# RECORDS FOR THE EXERCISE:
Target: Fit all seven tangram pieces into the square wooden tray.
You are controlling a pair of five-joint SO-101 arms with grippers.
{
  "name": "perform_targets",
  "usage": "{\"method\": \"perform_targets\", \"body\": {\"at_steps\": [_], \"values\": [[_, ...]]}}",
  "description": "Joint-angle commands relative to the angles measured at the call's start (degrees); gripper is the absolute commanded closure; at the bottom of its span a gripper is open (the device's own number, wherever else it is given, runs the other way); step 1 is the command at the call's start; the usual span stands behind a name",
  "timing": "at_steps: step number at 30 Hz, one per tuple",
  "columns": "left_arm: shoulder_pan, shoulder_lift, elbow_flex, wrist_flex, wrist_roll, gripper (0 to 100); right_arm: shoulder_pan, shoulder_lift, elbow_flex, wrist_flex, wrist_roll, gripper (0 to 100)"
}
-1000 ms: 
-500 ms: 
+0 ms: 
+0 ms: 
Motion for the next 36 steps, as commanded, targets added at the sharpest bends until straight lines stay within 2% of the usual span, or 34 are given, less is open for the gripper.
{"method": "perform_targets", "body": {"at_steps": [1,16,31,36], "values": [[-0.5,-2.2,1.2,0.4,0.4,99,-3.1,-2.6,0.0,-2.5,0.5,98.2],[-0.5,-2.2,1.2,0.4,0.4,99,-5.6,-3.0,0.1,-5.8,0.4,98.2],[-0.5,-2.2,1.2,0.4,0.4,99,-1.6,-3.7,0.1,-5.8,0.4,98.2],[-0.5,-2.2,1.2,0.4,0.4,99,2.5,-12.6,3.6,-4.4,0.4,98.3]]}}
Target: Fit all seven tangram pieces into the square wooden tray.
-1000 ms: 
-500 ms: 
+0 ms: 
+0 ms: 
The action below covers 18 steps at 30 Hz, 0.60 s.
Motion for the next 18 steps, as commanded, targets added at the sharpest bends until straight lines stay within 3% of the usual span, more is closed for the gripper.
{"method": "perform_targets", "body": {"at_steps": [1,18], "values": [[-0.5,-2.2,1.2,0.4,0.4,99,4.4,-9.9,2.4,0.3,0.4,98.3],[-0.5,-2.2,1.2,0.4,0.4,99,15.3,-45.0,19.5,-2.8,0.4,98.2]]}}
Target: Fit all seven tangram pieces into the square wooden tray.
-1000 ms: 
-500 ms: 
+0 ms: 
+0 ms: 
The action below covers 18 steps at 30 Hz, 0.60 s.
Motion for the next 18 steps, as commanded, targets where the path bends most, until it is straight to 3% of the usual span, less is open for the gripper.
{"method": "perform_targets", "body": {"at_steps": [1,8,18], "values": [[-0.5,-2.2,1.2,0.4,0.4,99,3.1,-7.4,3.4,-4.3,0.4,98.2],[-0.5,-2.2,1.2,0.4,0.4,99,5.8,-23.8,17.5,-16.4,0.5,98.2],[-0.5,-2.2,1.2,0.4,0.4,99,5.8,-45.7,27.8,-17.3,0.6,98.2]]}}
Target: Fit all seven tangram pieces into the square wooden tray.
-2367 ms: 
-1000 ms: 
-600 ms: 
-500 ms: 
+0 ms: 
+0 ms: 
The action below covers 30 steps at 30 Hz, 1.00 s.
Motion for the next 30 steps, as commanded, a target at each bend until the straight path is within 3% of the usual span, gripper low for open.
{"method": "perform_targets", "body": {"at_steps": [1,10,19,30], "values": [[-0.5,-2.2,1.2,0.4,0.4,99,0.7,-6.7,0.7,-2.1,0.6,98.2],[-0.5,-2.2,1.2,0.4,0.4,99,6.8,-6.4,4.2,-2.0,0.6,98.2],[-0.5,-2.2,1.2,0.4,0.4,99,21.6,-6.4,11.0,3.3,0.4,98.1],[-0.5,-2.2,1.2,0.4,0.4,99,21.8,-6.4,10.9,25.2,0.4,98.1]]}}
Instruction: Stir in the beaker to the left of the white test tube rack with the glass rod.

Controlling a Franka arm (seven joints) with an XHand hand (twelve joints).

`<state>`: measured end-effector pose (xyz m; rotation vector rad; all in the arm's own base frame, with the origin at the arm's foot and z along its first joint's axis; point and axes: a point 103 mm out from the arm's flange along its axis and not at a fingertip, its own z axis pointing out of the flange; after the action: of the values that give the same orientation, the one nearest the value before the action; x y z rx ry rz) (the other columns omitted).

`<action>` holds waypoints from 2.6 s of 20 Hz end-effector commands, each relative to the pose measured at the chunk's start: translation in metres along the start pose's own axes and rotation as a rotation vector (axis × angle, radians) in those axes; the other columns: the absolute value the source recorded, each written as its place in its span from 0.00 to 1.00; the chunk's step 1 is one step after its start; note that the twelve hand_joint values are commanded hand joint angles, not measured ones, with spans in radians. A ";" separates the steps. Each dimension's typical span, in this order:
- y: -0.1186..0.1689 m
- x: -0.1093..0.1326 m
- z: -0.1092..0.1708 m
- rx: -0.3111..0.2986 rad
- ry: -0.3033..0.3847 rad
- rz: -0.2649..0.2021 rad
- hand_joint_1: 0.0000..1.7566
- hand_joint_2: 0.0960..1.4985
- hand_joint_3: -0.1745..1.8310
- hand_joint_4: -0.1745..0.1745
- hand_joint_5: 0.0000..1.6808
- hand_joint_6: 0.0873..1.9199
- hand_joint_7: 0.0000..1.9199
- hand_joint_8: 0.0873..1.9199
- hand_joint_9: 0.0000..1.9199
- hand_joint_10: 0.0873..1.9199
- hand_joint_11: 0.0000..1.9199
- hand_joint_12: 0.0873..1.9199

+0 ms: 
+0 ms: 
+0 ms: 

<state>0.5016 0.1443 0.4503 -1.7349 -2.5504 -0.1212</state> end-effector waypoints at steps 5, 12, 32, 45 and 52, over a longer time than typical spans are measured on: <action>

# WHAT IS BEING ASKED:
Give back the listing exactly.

# RESPONSE TO THE TASK:
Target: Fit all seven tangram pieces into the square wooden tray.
You are controlling a pair of five-joint SO-101 arms with grippers.
{
  "name": "perform_targets",
  "usage": "{\"method\": \"perform_targets\", \"body\": {\"at_steps\": [_], \"values\": [[_, ...]]}}",
  "description": "Joint-angle commands relative to the angles measured at the call's start (degrees); gripper is the absolute commanded closure; at the bottom of its span a gripper is open (the device's own number, wherever else it is given, runs the other way); step 1 is the command at the call's start; the usual span stands behind a name",
  "timing": "at_steps: step number at 30 Hz, one per tuple",
  "columns": "left_arm: shoulder_pan, shoulder_lift, elbow_flex, wrist_flex, wrist_roll, gripper (0 to 100); right_arm: shoulder_pan, shoulder_lift, elbow_flex, wrist_flex, wrist_roll, gripper (0 to 100)"
}
-1000 ms: 
-500 ms: 
+0 ms: 
+0 ms: 
Motion for the next 36 steps, as commanded, targets added at the sharpest bends until straight lines stay within 2% of the usual span, or 34 are given, less is open for the gripper.
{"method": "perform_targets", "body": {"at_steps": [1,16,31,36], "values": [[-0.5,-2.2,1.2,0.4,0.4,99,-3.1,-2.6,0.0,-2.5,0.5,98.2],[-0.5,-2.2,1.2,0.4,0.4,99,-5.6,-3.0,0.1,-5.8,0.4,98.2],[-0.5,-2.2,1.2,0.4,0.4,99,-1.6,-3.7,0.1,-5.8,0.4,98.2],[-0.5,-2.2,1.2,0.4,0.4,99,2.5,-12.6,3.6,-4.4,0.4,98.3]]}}
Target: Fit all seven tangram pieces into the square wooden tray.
-1000 ms: 
-500 ms: 
+0 ms: 
+0 ms: 
The action below covers 18 steps at 30 Hz, 0.60 s.
Motion for the next 18 steps, as commanded, targets added at the sharpest bends until straight lines stay within 3% of the usual span, more is closed for the gripper.
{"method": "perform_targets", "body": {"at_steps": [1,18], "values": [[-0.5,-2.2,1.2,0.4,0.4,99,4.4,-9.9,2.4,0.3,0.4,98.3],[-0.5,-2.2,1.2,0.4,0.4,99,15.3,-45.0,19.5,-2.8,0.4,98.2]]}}
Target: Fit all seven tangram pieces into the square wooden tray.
-1000 ms: 
-500 ms: 
+0 ms: 
+0 ms: 
The action below covers 18 steps at 30 Hz, 0.60 s.
Motion for the next 18 steps, as commanded, targets where the path bends most, until it is straight to 3% of the usual span, less is open for the gripper.
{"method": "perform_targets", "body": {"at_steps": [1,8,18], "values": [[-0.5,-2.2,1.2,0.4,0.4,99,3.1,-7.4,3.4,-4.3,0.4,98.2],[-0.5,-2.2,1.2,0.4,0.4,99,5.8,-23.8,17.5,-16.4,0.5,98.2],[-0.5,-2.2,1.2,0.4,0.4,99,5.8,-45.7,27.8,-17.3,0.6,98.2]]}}
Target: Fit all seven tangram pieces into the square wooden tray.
-2367 ms: 
-1000 ms: 
-600 ms: 
-500 ms: 
+0 ms: 
+0 ms: 
The action below covers 30 steps at 30 Hz, 1.00 s.
Motion for the next 30 steps, as commanded, a target at each bend until the straight path is within 3% of the usual span, gripper low for open.
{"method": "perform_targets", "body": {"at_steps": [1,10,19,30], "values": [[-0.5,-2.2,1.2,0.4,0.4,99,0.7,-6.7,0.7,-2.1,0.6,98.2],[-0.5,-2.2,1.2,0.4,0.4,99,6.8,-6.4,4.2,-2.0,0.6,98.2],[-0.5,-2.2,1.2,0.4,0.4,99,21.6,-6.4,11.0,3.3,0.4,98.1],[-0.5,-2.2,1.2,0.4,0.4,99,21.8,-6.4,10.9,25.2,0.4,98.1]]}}
Instruction: Stir in the beaker to the left of the white test tube rack with the glass rod.

Controlling a Franka arm (seven joints) with an XHand hand (twelve joints).

`<state>`: measured end-effector pose (xyz m; rotation vector rad; all in the arm's own base frame, with the origin at the arm's foot and z along its first joint's axis; point and axes: a point 103 mm out from the arm's flange along its axis and not at a fingertip, its own z axis pointing out of the flange; after the action: of the values that give the same orientation, the one nearest the value before the action; x y z rx ry rz) (the other columns omitted).

`<action>` holds waypoints from 2.6 s of 20 Hz end-effector commands, each relative to the pose measured at the chunk's start: translation in metres along the start pose's own axes and rotation as a rotation vector (axis × angle, radians) in those axes; the other columns: the absolute value the source recorded, each written as its place in its span from 0.00 to 1.00; the chunk's step 1 is one step after its start; note that the twelve hand_joint values are commanded hand joint angles, not measured ones, with spans in radians. A ";" separates the steps. Each dimension's typical span, in this order:
- y: -0.1186..0.1689 m
- x: -0.1093..0.1326 m
- z: -0.1092..0.1708 m
- rx: -0.3111..0.2986 rad
- ry: -0.3033..0.3847 rad
- rz: -0.2649..0.2021 rad
- hand_joint_1: 0.0000..1.7566
- hand_joint_2: 0.0960..1.4985
- hand_joint_3: -0.1745..1.8310
- hand_joint_4: -0.1745..0.1745
- hand_joint_5: 0.0000..1.6808
- hand_joint_6: 0.0873..1.9199
- hand_joint_7: 0.0000..1.9199
- hand_joint_8: 0.0873..1.9199
- hand_joint_9: 0.0000..1.9199
- hand_joint_10: 0.0873..1.9199
- hand_joint_11: 0.0000..1.9199
- hand_joint_12: 0.0873..1.9199

+0 ms: 
+0 ms: 
+0 ms: 

<state>0.5016 0.1443 0.4503 -1.7349 -2.5504 -0.1212</state> end-effector waypoints at steps 5, 12, 32, 45 and 52, over a longer time than typical spans are measured on: <action>

The output given here is complete.